***** Exercise input
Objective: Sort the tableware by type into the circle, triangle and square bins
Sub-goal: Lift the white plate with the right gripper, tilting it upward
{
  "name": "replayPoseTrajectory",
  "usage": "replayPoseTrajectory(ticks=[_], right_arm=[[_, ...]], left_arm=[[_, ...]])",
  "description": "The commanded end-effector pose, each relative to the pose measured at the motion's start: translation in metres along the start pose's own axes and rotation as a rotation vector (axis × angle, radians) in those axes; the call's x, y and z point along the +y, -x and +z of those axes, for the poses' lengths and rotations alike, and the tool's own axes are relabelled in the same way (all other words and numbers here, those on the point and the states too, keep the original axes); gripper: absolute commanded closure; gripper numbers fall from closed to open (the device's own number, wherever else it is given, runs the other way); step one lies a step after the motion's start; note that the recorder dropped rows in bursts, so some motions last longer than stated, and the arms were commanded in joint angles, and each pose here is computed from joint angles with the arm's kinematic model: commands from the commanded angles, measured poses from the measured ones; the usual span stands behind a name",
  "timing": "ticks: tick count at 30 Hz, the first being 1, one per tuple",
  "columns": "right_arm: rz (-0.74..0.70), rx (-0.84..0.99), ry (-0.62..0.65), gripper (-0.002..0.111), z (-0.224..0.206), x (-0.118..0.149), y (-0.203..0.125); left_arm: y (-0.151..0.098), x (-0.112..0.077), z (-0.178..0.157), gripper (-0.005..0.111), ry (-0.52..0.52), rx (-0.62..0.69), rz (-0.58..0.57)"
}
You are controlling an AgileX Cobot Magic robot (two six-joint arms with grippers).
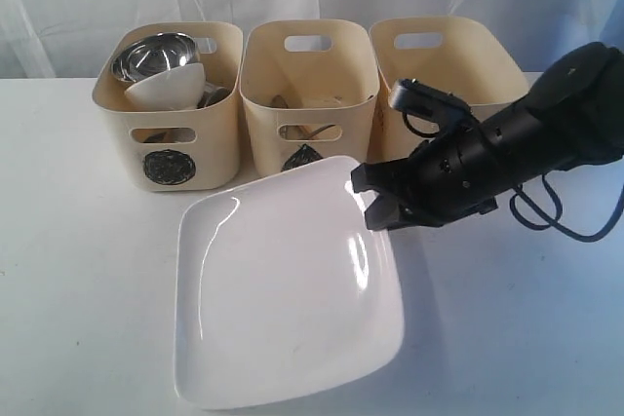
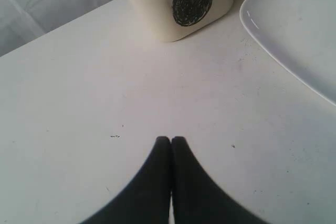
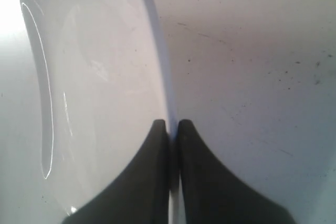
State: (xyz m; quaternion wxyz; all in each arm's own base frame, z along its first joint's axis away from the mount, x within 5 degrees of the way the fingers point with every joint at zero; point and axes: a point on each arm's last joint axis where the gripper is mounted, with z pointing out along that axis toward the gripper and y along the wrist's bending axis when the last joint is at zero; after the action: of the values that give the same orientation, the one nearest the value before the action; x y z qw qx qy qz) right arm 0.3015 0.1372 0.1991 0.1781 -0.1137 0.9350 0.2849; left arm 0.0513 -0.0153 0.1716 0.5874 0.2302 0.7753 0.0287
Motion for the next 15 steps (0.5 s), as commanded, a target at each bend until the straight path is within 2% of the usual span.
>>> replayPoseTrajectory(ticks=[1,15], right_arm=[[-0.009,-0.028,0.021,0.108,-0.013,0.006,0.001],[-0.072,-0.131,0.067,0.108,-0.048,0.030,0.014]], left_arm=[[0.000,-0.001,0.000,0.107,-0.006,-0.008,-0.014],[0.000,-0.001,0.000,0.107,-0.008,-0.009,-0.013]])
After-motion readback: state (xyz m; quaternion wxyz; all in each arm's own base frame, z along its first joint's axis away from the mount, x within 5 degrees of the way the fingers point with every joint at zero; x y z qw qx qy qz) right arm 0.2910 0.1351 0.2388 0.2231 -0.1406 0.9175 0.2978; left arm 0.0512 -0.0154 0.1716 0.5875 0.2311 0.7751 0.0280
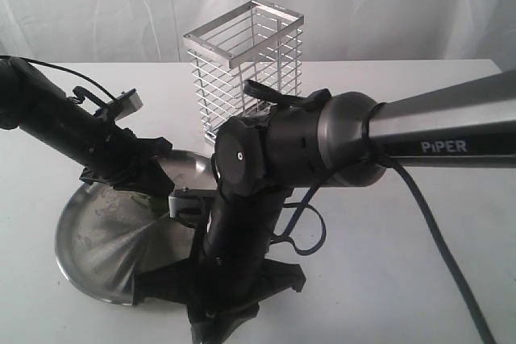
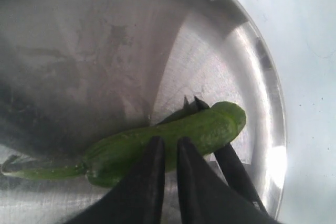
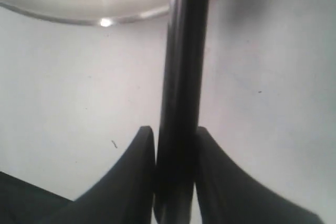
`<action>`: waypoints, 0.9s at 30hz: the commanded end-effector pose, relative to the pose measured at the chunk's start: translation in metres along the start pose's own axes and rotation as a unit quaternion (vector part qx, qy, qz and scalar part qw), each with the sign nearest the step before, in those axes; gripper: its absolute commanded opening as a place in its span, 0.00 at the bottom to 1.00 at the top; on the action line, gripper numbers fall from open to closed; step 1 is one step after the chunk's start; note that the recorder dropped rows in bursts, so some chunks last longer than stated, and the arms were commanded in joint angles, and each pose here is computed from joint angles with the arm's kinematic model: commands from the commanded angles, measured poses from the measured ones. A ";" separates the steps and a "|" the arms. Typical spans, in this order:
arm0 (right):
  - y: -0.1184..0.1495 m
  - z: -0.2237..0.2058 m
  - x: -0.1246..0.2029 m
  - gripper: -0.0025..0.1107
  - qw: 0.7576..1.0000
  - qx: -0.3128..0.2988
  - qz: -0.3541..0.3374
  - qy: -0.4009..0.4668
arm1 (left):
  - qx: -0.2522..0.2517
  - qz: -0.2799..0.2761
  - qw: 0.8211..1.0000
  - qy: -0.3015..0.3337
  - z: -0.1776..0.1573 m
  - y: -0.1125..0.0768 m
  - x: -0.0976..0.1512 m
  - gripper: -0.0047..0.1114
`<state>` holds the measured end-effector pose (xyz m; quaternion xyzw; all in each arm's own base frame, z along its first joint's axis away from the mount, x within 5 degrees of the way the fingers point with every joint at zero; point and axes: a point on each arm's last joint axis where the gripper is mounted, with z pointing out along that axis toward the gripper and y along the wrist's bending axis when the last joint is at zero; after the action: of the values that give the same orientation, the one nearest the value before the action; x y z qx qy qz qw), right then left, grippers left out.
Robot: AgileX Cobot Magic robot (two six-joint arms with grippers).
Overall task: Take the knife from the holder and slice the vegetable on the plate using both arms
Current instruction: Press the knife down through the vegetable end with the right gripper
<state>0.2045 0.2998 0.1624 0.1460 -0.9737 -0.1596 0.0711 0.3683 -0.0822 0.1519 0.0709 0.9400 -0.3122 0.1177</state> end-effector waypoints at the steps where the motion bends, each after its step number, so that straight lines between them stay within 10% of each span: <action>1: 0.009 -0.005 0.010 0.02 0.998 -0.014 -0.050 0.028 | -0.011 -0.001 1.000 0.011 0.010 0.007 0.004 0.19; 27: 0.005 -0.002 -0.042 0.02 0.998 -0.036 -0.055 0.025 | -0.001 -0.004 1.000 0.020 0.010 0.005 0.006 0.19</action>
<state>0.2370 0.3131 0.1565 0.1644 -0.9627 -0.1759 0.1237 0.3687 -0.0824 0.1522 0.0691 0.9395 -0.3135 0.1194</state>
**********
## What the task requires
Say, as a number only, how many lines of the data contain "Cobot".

## Expected answer
2